## ACTION ITEM
Every line of the material is to be reproduced verbatim.

(Beginning of WORKING DATA)

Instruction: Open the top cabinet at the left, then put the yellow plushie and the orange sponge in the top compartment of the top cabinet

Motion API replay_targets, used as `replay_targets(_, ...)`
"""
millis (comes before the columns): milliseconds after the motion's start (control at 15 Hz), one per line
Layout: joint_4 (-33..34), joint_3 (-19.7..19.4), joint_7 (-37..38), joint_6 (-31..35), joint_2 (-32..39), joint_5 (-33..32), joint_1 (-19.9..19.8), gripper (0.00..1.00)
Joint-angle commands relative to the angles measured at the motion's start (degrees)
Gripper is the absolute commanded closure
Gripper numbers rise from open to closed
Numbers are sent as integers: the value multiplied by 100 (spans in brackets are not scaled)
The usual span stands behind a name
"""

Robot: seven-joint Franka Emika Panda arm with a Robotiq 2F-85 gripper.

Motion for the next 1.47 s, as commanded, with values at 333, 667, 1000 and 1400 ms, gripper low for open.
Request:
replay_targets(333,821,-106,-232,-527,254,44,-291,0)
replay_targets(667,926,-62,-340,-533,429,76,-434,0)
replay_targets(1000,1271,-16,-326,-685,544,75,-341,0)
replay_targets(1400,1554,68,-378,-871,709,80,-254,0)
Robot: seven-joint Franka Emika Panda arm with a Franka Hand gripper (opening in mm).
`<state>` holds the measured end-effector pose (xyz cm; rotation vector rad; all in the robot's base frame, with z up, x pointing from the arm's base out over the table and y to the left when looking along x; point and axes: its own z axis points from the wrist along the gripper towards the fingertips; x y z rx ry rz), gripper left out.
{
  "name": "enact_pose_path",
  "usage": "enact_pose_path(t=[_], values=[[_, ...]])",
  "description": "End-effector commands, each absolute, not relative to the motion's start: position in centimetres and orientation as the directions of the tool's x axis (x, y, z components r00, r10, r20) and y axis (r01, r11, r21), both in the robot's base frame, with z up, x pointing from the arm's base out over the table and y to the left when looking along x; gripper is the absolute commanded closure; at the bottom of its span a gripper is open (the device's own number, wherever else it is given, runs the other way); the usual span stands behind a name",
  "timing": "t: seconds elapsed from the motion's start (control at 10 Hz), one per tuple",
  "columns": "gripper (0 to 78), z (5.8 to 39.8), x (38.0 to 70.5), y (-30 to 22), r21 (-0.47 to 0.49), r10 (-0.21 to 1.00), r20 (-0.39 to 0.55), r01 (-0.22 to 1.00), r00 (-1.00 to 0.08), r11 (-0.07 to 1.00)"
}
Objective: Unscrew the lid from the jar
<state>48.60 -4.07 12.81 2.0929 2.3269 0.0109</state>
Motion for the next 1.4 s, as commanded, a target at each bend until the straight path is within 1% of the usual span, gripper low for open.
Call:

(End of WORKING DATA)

## FINAL ANSWER
Instruction: Open the top cabinet at the left, then put the yellow plushie and the orange sponge in the top compartment of the top cabinet

Motion API replay_targets, used as `replay_targets(_, ...)`
"""
millis (comes before the columns): milliseconds after the motion's start (control at 15 Hz), one per line
Layout: joint_4 (-33..34), joint_3 (-19.7..19.4), joint_7 (-37..38), joint_6 (-31..35), joint_2 (-32..39), joint_5 (-33..32), joint_1 (-19.9..19.8), gripper (0.00..1.00)
Joint-angle commands relative to the angles measured at the motion's start (degrees)
Gripper is the absolute commanded closure
Gripper numbers rise from open to closed
Numbers are sent as integers: the value multiplied by 100 (spans in brackets are not scaled)
The usual span stands behind a name
"""

Robot: seven-joint Franka Emika Panda arm with a Robotiq 2F-85 gripper.

Motion for the next 1.47 s, as commanded, with values at 333, 667, 1000 and 1400 ms, gripper low for open.
Request:
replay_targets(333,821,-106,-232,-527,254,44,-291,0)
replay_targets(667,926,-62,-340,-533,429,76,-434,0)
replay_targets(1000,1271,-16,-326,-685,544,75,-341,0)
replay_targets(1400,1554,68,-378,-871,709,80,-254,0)
Robot: seven-joint Franka Emika Panda arm with a Franka Hand gripper (opening in mm).
`<state>` holds the measured end-effector pose (xyz cm; rotation vector rad; all in the robot's base frame, with z up, x pointing from the arm's base out over the table and y to the left when looking along x; point and axes: its own z axis points from the wrist along the gripper towards the fingertips; x y z rx ry rz), gripper left out.
{
  "name": "enact_pose_path",
  "usage": "enact_pose_path(t=[_], values=[[_, ...]])",
  "description": "End-effector commands, each absolute, not relative to the motion's start: position in centimetres and orientation as the directions of the tool's x axis (x, y, z components r00, r10, r20) and y axis (r01, r11, r21), both in the robot's base frame, with z up, x pointing from the arm's base out over the table and y to the left when looking along x; gripper is the absolute commanded closure; at the bottom of its span a gripper is open (the device's own number, wherever else it is given, runs the other way); the usual span stands behind a name",
  "timing": "t: seconds elapsed from the motion's start (control at 10 Hz), one per tuple",
  "columns": "gripper (0 to 78), z (5.8 to 39.8), x (38.0 to 70.5), y (-30 to 22), r21 (-0.47 to 0.49), r10 (-0.21 to 1.00), r20 (-0.39 to 0.55), r01 (-0.22 to 1.00), r00 (-1.00 to 0.08), r11 (-0.07 to 1.00)"
}
Objective: Unscrew the lid from the jar
<state>48.60 -4.07 12.81 2.0929 2.3269 0.0109</state>
Motion for the next 1.4 s, as commanded, a target at each bend until the straight path is within 1% of the usual span, gripper low for open.
Call:

No further output is required for this exercise.